The task:
Begin at the first line of the records below and, please, give each line again exactly until the line with "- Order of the" is included.
---
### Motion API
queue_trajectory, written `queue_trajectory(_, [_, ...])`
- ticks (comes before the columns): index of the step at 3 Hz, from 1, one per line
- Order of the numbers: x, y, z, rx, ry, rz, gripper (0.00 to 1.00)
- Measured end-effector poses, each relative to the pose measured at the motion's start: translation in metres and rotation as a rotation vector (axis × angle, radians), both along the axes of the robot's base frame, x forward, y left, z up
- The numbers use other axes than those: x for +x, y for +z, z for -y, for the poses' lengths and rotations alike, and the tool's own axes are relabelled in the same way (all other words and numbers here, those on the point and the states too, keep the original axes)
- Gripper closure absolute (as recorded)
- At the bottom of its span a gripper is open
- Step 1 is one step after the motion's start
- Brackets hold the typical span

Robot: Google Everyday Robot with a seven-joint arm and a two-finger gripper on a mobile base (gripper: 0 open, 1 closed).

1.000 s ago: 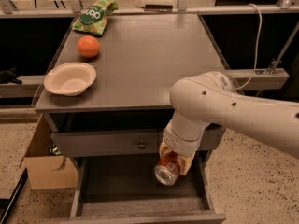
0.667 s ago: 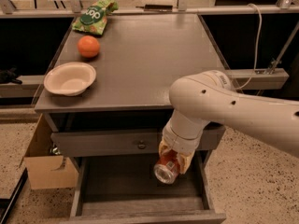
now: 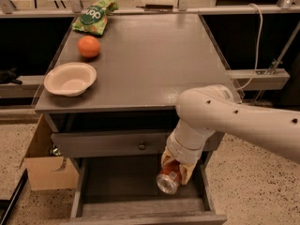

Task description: Place coke can into middle drawer

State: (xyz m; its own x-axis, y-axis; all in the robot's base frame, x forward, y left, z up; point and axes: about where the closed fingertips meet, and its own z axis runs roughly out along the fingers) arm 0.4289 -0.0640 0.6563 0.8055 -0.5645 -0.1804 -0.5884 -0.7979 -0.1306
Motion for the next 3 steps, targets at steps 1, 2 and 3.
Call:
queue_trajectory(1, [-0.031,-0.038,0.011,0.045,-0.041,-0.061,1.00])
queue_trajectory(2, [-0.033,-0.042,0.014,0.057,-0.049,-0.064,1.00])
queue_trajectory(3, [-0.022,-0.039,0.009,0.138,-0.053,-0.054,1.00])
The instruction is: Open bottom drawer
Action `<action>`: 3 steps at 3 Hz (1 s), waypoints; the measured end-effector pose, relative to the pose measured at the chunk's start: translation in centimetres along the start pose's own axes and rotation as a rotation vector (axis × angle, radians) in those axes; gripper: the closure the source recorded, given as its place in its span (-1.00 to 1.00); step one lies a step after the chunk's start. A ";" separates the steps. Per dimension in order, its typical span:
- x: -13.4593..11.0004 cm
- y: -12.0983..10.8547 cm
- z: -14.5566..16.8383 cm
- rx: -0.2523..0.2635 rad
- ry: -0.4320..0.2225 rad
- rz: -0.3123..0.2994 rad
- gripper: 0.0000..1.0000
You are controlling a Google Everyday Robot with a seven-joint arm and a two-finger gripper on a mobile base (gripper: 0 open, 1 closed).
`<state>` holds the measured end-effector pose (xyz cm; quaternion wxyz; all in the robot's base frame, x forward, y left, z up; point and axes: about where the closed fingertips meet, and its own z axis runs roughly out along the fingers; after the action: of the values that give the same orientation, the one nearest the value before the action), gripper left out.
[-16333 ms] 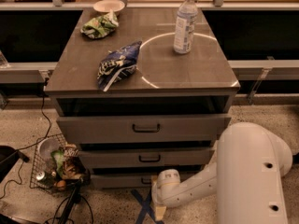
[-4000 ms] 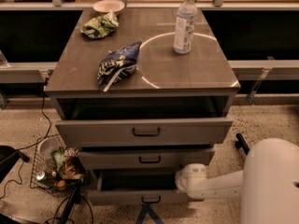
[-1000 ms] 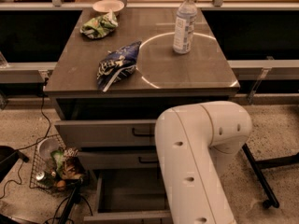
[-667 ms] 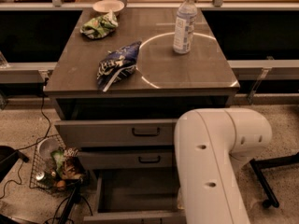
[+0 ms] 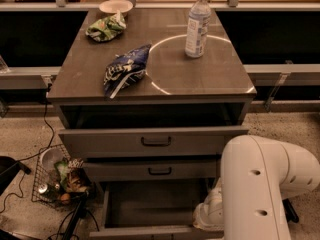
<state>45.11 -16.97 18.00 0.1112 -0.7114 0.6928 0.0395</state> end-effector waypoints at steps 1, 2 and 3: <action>0.2 1.4 1.2 -0.022 -0.011 0.003 1.00; 0.1 1.4 0.9 -0.023 -0.011 0.003 1.00; 0.2 3.3 1.2 -0.062 -0.012 0.015 1.00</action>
Offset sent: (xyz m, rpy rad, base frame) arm -0.0793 -0.0072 -0.0680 0.0267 0.2093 -0.0030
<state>41.91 -16.95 16.45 0.0930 -0.7089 0.6960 0.0660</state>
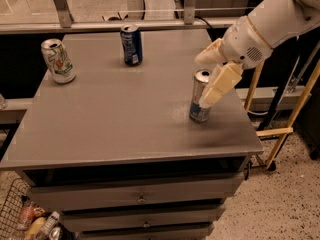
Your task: Pick redbull can
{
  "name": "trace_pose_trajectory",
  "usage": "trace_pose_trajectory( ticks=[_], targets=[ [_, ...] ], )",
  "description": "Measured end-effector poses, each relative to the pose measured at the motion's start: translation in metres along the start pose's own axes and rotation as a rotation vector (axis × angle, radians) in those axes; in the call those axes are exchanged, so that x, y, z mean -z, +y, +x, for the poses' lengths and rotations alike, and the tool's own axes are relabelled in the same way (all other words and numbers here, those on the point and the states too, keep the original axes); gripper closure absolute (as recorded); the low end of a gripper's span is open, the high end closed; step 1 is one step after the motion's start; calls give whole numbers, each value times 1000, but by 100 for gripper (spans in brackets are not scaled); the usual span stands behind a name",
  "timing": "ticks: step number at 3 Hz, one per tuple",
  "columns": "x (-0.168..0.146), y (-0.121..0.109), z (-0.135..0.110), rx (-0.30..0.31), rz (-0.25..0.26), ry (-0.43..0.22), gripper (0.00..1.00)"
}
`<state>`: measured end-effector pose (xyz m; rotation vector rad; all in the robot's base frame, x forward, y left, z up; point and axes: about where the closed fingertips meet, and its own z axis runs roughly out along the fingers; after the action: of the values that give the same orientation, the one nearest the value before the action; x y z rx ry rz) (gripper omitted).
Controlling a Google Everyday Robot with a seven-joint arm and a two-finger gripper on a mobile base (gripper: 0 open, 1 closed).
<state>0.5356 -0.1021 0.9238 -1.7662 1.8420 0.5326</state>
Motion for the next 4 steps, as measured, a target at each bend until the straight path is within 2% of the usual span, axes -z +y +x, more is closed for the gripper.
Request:
trace_pose_trajectory(
  ticks=[2,3,4],
  targets=[
    [1,3,3,15,-14,16,64],
    [17,6,-13,67,8,16,88],
    [37,11,-31,126,41,15,100]
  ],
)
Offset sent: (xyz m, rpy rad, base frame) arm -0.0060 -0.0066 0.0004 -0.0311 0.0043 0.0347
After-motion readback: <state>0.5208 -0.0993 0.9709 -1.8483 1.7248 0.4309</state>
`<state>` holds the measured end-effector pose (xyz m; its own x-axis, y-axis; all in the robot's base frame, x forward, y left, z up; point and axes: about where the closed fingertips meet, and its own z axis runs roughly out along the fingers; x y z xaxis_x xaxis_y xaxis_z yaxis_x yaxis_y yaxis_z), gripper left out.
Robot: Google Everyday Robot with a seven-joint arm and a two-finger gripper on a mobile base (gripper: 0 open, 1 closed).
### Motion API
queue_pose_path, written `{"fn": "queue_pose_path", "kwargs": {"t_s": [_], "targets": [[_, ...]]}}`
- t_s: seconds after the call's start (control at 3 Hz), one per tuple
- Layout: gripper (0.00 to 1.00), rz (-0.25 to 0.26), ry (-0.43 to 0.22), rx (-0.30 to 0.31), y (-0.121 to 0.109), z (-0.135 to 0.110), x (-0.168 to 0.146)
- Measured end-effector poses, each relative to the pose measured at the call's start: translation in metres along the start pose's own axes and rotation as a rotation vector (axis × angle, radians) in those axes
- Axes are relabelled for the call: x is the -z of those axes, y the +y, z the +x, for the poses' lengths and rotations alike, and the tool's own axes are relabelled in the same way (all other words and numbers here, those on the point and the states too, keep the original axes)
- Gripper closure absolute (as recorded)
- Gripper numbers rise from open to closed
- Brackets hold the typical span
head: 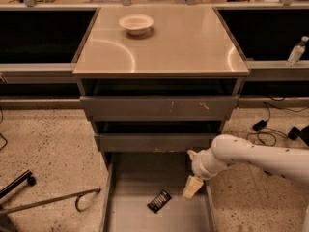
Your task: Pick rxbar chocolate from bottom drawer and place on counter
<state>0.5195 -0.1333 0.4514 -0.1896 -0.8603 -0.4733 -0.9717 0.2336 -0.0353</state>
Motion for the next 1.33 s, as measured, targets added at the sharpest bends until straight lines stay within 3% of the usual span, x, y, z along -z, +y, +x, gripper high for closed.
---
Answer for the task:
### Motion API
queue_trajectory, written `queue_trajectory(_, [_, ...])`
- ticks (comes before the columns): index of the step at 3 Hz, from 1, one per line
- Order of the numbers: x, y, z, rx, ry, rz, gripper (0.00 to 1.00)

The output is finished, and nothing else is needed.